Elle prit une grande inspiration. Elle n’allait pas abandonner. Elle leva son poignet à hauteur d’yeux et dit à sa montre, d’une voix assurée : « le verger ». Aussitôt, une nouvelle flèche apparut dans son champ de vision et elle la suivit à petite foulée.

Le marché était immense, ici. C’était l’élément clé de la réputation d’Arlences. Quand elle en sortit, Dorothee captait toujours la rumeur de sa foule. Elle longea le canal, atteignit la digue, contempla les derniers instants safranés du soleil avant son plongeon dans l’océan et reprit sa course. Le logiciel directionnel lui fit prendre un raccourci qu’elle ne connaissait pas, l’entraînant dans les quartiers sud de la cité. Plus elle s’éloignait, plus les voix se transformèrent en chant d’oiseaux, rythmés par le léger son discontinu des pales des éoliennes. Les maisons aux toits végétalisés de la périphérie contrastaient avec les panneaux solaires qui recouvraient tous ceux du centre-ville. Ce paysage manquait à Dorothee : pendant ses études, c’était chez tante Emy, avec sa grand-mamie, qu’elle vivait, loin de la maison de campagne de ses parents.

Elle dépassa les habitations de l’extrême sud d’Arlences ; dans la lueur déclinante du jour se détachaient la silhouette de la ferme et les feuillages imposants des orangers. Elle distinguait les fruits mûrs au sommet, abandonnés comme nourriture de choix pour les insectes. Elle respira à plein poumon, humant les effluves hespéridés, tout en s’approchant tranquillement. Ses pensées s’apaisèrent tellement qu’elle en oublia presque les raisons de sa venue. Elle secoua la tête, les narines toujours brûlantes de ce parfum d’enfance, et renoua avec sa mission.

De la lumière filtrait encore à travers la lucarne de l’entrée ; c’était sa chance. Dorothee dévala le sentier aussi vite que possible et, sans reprendre son souffle, frappa trois grands coups contre la vieille porte de bois. Quand elle s’ouvrit, une douce odeur de pain chaud fit gargouiller son estomac affamé.

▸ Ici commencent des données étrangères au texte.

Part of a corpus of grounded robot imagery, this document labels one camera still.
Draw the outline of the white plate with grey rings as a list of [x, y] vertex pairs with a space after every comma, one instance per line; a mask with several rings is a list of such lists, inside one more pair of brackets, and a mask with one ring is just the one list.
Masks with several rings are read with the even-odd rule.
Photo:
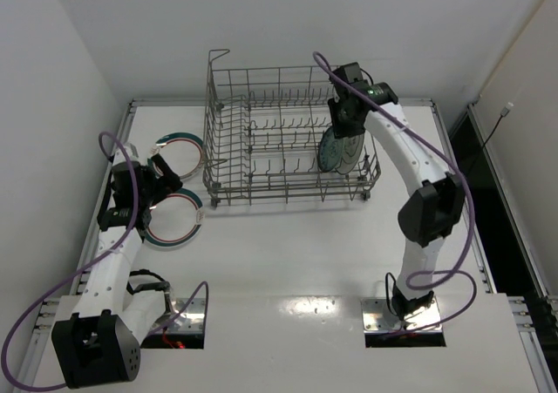
[[351, 138], [344, 138], [344, 149], [337, 172], [345, 175], [350, 173], [357, 165], [364, 147], [364, 134]]

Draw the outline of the teal patterned small plate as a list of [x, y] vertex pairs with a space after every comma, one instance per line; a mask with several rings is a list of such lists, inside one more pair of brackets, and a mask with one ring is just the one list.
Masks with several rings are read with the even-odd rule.
[[316, 159], [320, 172], [329, 173], [340, 165], [344, 146], [344, 138], [337, 138], [333, 127], [330, 126], [323, 133], [318, 146]]

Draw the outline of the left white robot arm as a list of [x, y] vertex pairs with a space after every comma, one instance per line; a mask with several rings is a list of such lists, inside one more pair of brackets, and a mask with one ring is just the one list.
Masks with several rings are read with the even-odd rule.
[[51, 340], [70, 389], [126, 383], [140, 369], [140, 344], [167, 310], [169, 283], [128, 287], [152, 209], [182, 187], [180, 177], [151, 148], [142, 164], [134, 145], [116, 151], [98, 214], [96, 264], [67, 320], [54, 324]]

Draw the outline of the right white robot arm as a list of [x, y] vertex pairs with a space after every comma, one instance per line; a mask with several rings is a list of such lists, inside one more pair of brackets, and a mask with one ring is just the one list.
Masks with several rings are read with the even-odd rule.
[[387, 153], [409, 195], [398, 212], [405, 252], [388, 308], [404, 319], [432, 301], [439, 251], [459, 222], [465, 190], [456, 174], [413, 139], [414, 131], [388, 84], [369, 83], [358, 63], [337, 67], [330, 80], [337, 93], [328, 102], [334, 134], [353, 138], [368, 132]]

— Et bien ! De quoi t’as b’soin à c’t’heure ?

La fermière, dans sa salopette brune, écouta les paroles hachées de la jeune femme et rit.

— T’as de la chance ! J’allais fermer boutique. Je vais t’chercher ça.

Pendant son absence, Dorothee parvint à retrouver un souffle normal qu’elle perdit de nouveau quand elle repartit en trottant, son sac bien rempli. Un signe de main à la fermière, elle n’osa pas se perdre de nouveau dans les émanations acidulées du verger et atteignit la digue au moment où la nuit s’épaissit. Bercée par les va-et-vient du ressac et par les relents iodés de la mer, elle marcha d’un pas vif, orientée grâce à la vision nocturne de sa lentille. Quand les lampadaires éclairèrent de nouveau le chemin, elle se désactiva automatiquement, rendant à Dorothee sa vue naturelle.

Le cœur battant, elle ralentit l’allure quand elle arriva dans la boucle de l’arabesque au centre de laquelle se trouvait la demeure de tante Emy. Son vélo était appuyé contre la porte du garage. La voiture solaire de ses parents était garée sur le bas-côté. Les lumières brillaient encore à travers les fenêtres du pavillon. Les plants de tomates s’épanouissaient sous les lampes à ultraviolet rechargées pendant la journée.

Tout paraissait si calme, si apaisé, si habituel. Mais à la minute où elle pénétrerait dans la maison, elle savait que tout ça s’évanouirait, grignoté par la tristesse des moments avortés. Les autres, ils ne le sentaient pas. Pas encore. Car elle n’avait rien dit de ses desseins même si elle en endurait déjà la pesante ambiance. Après tout, elle venait de guérir d’un cancer ignoble, violent, persistant. Sa rémission se terminait à peine qu’elle songeait à partir. À rattraper le temps perdu.

À vivre, tout simplement.

Les autres comprendraient-ils son besoin ?

Une seule façon d’être fixée ; elle le leur annoncerait le lendemain. Ainsi, elle saurait.